## Assignment
From the listing below, copy only the lines running from the line that contains "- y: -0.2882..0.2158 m" to the line that contains "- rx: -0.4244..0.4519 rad", both included.
::::
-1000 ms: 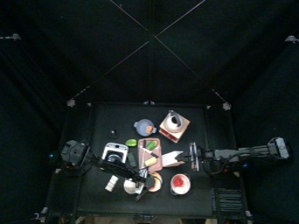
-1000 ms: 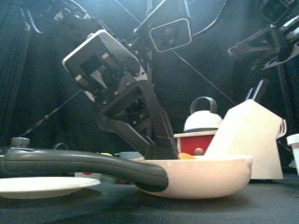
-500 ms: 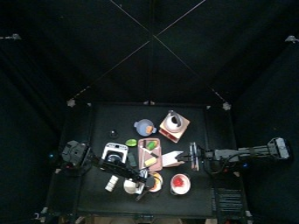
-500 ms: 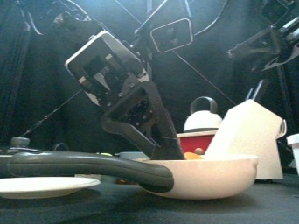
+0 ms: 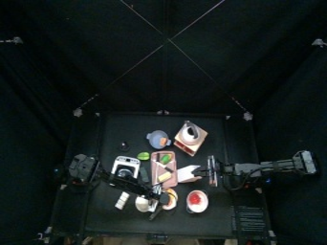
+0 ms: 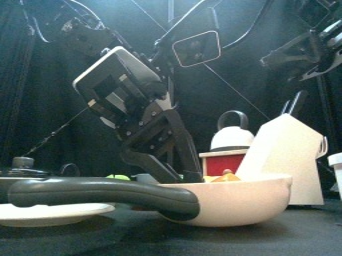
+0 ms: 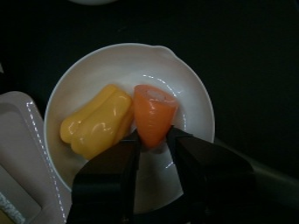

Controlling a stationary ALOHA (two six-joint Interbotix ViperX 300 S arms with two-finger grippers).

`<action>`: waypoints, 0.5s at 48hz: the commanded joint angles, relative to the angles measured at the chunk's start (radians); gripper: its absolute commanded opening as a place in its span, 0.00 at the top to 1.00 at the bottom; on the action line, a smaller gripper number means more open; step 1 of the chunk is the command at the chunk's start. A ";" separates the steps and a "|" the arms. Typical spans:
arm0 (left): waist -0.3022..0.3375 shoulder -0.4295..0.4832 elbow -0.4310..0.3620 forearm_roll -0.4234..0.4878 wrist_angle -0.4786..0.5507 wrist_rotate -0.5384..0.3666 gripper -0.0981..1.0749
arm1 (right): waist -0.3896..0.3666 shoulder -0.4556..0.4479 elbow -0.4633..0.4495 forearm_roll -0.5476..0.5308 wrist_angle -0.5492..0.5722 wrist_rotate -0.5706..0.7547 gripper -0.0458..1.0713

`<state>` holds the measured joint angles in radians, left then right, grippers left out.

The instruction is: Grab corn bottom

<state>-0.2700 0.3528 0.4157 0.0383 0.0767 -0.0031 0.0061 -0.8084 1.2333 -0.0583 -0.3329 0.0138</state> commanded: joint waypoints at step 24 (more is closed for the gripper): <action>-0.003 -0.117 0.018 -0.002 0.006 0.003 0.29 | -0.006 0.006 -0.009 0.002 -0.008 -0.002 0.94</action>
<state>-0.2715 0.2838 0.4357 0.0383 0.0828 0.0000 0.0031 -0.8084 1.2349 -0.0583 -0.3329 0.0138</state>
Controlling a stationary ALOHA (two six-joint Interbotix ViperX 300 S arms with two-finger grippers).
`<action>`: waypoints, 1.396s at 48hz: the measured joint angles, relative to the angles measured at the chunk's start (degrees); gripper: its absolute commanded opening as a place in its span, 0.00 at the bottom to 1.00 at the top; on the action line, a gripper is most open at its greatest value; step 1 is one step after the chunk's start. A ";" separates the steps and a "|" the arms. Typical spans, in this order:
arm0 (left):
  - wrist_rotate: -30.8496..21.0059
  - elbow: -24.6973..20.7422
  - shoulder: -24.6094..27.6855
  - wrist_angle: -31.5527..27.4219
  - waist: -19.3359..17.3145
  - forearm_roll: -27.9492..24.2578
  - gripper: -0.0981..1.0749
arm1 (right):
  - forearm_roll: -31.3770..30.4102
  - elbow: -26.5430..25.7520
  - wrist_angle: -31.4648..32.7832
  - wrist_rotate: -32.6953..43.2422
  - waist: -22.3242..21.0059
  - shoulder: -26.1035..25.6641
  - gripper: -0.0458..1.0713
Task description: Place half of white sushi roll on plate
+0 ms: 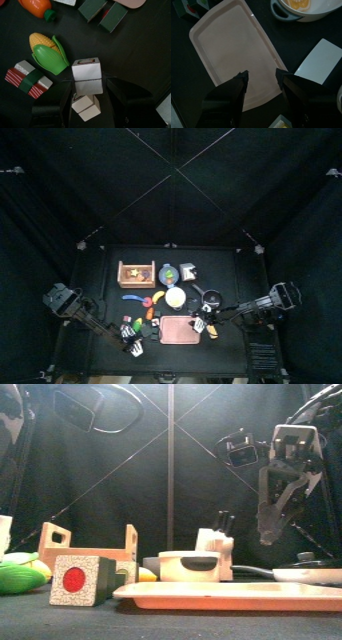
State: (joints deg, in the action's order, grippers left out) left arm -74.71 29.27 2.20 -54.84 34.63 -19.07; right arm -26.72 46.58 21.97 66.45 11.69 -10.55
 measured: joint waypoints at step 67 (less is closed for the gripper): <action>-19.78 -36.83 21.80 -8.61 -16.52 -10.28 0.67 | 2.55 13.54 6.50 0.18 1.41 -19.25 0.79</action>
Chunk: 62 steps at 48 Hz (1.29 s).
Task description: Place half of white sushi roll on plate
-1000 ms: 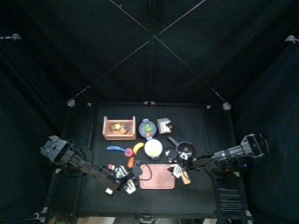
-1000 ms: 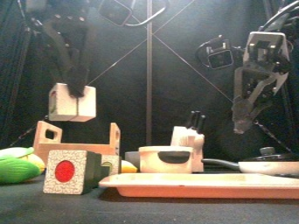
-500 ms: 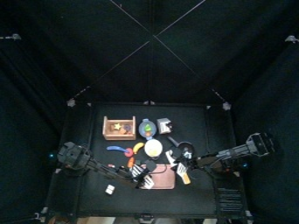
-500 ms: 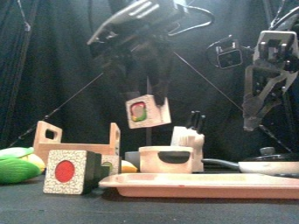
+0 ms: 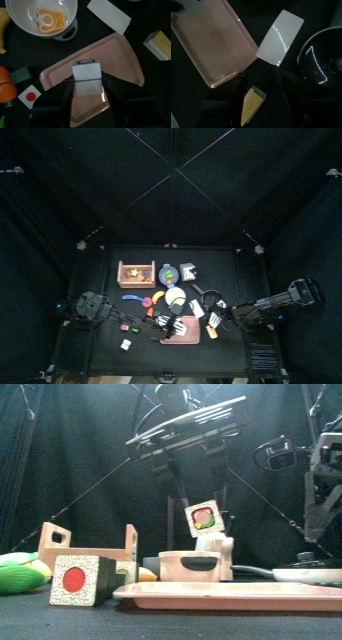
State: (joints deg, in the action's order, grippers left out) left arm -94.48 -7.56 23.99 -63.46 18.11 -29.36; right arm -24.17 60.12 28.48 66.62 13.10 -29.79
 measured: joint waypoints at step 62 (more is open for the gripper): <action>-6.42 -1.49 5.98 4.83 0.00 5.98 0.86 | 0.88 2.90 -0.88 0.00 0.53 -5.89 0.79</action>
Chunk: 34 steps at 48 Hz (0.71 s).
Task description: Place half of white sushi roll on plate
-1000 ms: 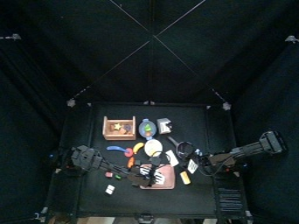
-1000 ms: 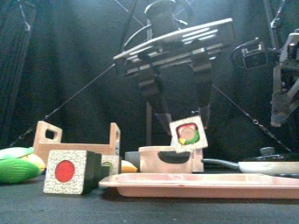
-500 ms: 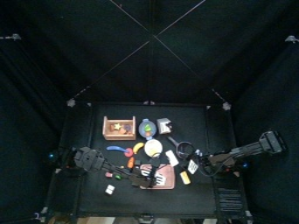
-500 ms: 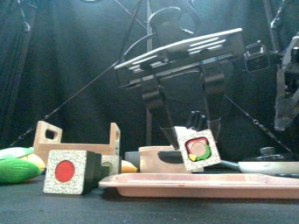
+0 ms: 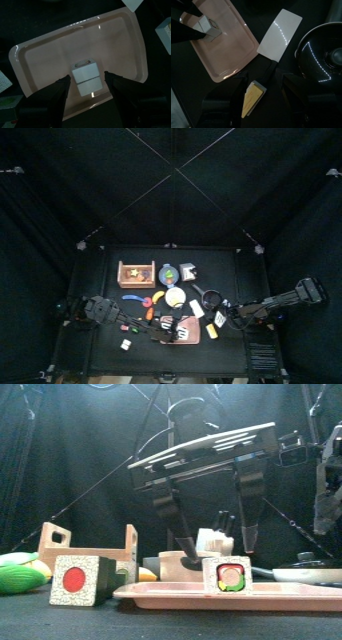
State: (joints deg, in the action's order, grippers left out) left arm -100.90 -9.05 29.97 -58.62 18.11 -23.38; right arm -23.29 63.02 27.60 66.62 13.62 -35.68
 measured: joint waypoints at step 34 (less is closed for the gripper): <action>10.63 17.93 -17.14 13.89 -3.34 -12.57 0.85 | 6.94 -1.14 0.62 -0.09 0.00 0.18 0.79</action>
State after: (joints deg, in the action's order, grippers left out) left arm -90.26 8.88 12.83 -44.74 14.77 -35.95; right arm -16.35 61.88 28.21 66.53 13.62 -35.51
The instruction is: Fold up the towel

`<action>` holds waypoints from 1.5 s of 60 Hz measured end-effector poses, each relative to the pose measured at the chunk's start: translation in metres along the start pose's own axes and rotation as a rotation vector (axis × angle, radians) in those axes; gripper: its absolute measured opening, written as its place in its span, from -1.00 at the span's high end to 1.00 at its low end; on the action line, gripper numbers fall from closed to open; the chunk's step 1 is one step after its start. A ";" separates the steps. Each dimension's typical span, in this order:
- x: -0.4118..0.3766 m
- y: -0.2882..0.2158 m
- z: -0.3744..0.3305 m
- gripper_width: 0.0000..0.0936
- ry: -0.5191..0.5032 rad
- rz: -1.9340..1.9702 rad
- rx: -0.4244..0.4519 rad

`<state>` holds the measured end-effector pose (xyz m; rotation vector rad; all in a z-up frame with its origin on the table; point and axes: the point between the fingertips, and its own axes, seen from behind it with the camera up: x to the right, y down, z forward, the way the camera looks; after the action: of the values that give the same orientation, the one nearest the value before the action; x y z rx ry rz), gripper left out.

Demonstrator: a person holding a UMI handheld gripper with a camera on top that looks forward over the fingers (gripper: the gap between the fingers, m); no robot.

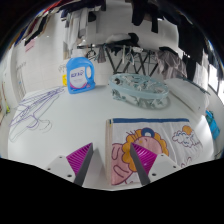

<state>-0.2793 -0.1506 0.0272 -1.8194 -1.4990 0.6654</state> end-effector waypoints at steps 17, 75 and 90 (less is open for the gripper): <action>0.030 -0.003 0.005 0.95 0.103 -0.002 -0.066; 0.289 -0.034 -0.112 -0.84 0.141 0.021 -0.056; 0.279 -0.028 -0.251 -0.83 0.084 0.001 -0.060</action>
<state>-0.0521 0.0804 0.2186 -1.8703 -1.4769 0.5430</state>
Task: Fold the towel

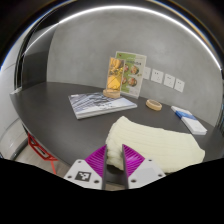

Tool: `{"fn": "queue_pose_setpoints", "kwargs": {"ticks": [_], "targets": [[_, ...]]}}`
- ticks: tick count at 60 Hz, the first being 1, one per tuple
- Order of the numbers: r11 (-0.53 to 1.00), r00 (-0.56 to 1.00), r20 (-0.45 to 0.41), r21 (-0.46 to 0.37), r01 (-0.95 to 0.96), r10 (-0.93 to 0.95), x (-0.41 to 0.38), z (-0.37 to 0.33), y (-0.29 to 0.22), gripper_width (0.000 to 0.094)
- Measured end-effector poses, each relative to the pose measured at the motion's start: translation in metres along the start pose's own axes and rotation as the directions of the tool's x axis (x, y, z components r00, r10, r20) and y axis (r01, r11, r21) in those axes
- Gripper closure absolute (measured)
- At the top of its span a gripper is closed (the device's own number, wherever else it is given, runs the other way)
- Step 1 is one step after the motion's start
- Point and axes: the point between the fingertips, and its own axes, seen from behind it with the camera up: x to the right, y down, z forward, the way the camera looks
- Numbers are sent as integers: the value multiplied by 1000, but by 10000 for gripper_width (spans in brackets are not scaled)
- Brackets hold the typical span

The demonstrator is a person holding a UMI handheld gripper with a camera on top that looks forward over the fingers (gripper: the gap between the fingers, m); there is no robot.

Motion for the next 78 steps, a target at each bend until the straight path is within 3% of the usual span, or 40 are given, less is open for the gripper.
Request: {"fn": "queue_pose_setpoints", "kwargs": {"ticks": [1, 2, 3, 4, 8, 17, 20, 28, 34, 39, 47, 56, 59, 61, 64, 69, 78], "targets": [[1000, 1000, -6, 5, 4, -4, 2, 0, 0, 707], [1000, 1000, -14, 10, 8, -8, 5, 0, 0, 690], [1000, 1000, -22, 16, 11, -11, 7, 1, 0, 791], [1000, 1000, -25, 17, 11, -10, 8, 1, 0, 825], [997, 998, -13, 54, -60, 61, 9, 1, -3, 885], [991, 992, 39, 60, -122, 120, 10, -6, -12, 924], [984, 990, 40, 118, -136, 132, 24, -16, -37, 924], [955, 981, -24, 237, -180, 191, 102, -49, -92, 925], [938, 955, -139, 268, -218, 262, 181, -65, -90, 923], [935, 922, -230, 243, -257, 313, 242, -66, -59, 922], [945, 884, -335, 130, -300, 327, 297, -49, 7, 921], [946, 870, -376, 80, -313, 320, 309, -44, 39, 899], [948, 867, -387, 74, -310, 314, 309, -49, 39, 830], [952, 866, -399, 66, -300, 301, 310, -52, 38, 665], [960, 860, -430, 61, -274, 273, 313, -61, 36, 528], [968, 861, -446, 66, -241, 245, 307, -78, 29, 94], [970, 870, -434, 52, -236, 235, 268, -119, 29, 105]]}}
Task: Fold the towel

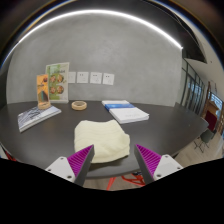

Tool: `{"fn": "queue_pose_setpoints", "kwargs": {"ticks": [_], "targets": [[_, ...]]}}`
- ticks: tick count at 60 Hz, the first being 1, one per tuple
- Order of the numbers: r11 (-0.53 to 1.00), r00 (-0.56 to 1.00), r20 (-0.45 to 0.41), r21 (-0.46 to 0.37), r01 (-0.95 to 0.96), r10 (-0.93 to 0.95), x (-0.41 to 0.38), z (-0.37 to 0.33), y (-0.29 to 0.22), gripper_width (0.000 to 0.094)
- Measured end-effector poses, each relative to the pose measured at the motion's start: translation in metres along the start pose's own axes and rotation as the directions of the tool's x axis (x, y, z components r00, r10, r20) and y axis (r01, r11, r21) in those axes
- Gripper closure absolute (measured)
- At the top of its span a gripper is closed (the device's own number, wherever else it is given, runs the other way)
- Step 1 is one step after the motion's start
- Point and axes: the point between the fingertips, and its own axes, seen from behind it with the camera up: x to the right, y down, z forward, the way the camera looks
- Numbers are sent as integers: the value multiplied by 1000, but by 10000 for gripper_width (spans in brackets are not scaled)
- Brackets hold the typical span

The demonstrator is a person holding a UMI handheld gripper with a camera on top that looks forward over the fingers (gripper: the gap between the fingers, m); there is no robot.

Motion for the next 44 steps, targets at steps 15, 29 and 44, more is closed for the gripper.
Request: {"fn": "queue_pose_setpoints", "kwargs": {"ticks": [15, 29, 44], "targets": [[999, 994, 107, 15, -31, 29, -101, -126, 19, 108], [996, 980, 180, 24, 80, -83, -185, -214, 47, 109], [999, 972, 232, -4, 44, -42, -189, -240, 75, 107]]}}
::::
## Answer for this exercise
- y: -0.2882..0.2158 m
- z: -0.3744..0.3305 m
- gripper_width: 0.0000..0.0936
- ry: -0.5191..0.5032 rad
- rz: -1.9340..1.9702 rad
- rx: -0.4244..0.4519 rad

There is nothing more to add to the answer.